PROBLEM TO WORK ON:
Copy out exactly the lines spanning the line with "Query: <item>red disc</item>" to the line with "Segment every instance of the <item>black", inclusive, from the data underneath, with no pictures.

___ EXTRACTED ENTRIES

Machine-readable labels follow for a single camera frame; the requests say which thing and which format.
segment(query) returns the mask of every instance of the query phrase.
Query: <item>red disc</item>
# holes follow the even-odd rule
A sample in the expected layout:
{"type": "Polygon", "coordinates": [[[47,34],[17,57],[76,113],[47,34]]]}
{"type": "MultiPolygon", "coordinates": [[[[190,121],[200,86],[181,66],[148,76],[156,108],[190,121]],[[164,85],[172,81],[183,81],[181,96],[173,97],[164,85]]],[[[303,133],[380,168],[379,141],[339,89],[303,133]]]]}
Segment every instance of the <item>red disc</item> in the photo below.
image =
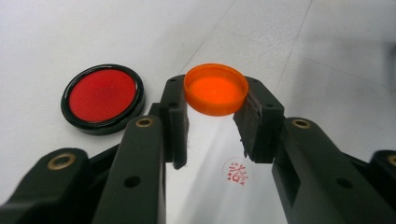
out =
{"type": "Polygon", "coordinates": [[[134,80],[115,69],[93,72],[81,79],[70,93],[71,112],[88,122],[114,119],[133,101],[134,80]]]}

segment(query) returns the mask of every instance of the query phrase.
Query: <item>red stamp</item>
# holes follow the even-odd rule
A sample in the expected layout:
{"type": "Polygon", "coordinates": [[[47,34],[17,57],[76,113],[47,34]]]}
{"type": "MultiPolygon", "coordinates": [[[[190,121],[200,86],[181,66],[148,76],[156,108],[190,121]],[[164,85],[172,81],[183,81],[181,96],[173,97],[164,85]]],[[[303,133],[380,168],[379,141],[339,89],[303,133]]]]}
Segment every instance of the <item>red stamp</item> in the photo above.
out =
{"type": "Polygon", "coordinates": [[[230,183],[245,186],[252,175],[253,173],[244,159],[232,158],[223,165],[223,176],[230,183]]]}

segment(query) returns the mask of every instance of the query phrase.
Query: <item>black rim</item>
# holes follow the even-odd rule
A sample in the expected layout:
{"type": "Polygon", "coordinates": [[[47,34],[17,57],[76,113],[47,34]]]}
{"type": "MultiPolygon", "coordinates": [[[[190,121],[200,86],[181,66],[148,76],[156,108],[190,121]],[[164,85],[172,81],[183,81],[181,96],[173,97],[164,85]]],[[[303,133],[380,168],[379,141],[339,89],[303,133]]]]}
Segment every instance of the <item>black rim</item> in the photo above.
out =
{"type": "Polygon", "coordinates": [[[67,121],[69,121],[75,127],[81,129],[84,133],[107,134],[114,133],[125,128],[126,123],[129,119],[138,116],[142,112],[144,104],[145,92],[143,82],[140,79],[140,76],[134,70],[117,64],[101,64],[81,72],[72,79],[72,81],[67,85],[66,89],[64,90],[64,95],[61,101],[61,108],[62,113],[64,114],[64,117],[67,119],[67,121]],[[76,87],[76,85],[87,75],[107,69],[119,70],[132,78],[136,88],[134,99],[125,110],[123,110],[120,114],[112,119],[107,119],[99,122],[91,122],[79,119],[73,114],[70,109],[69,98],[71,92],[76,87]]]}

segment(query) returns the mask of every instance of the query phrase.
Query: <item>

______

WRITTEN SOLUTION:
Query: <item>red disc</item>
# holes follow the even-odd rule
A sample in the expected layout:
{"type": "Polygon", "coordinates": [[[47,34],[17,57],[76,113],[47,34]]]}
{"type": "MultiPolygon", "coordinates": [[[[190,121],[200,86],[181,66],[148,76],[156,108],[190,121]],[[164,85],[172,81],[183,81],[181,96],[173,97],[164,85]]],[[[303,133],[380,168],[379,141],[339,89],[303,133]]]]}
Segment every instance of the <item>red disc</item> in the photo below.
image =
out =
{"type": "Polygon", "coordinates": [[[134,80],[115,69],[93,72],[81,79],[70,93],[71,112],[88,122],[114,119],[133,101],[134,80]]]}

segment(query) returns the mask of every instance of the query phrase.
Query: <item>red stamp</item>
# holes follow the even-odd rule
A sample in the expected layout:
{"type": "Polygon", "coordinates": [[[47,34],[17,57],[76,113],[47,34]]]}
{"type": "MultiPolygon", "coordinates": [[[[190,121],[200,86],[181,66],[148,76],[156,108],[190,121]],[[164,85],[172,81],[183,81],[181,96],[173,97],[164,85]]],[[[303,133],[380,168],[379,141],[339,89],[303,133]]]]}
Segment every instance of the <item>red stamp</item> in the photo above.
out =
{"type": "Polygon", "coordinates": [[[230,183],[245,186],[252,175],[253,173],[244,159],[232,158],[223,165],[223,176],[230,183]]]}

segment(query) returns the mask of every instance of the query phrase.
Query: <item>black rim</item>
# holes follow the even-odd rule
A sample in the expected layout:
{"type": "Polygon", "coordinates": [[[47,34],[17,57],[76,113],[47,34]]]}
{"type": "MultiPolygon", "coordinates": [[[[190,121],[200,86],[181,66],[148,76],[156,108],[190,121]],[[164,85],[172,81],[183,81],[181,96],[173,97],[164,85]]],[[[303,133],[380,168],[379,141],[339,89],[303,133]]]]}
Segment every instance of the <item>black rim</item> in the photo above.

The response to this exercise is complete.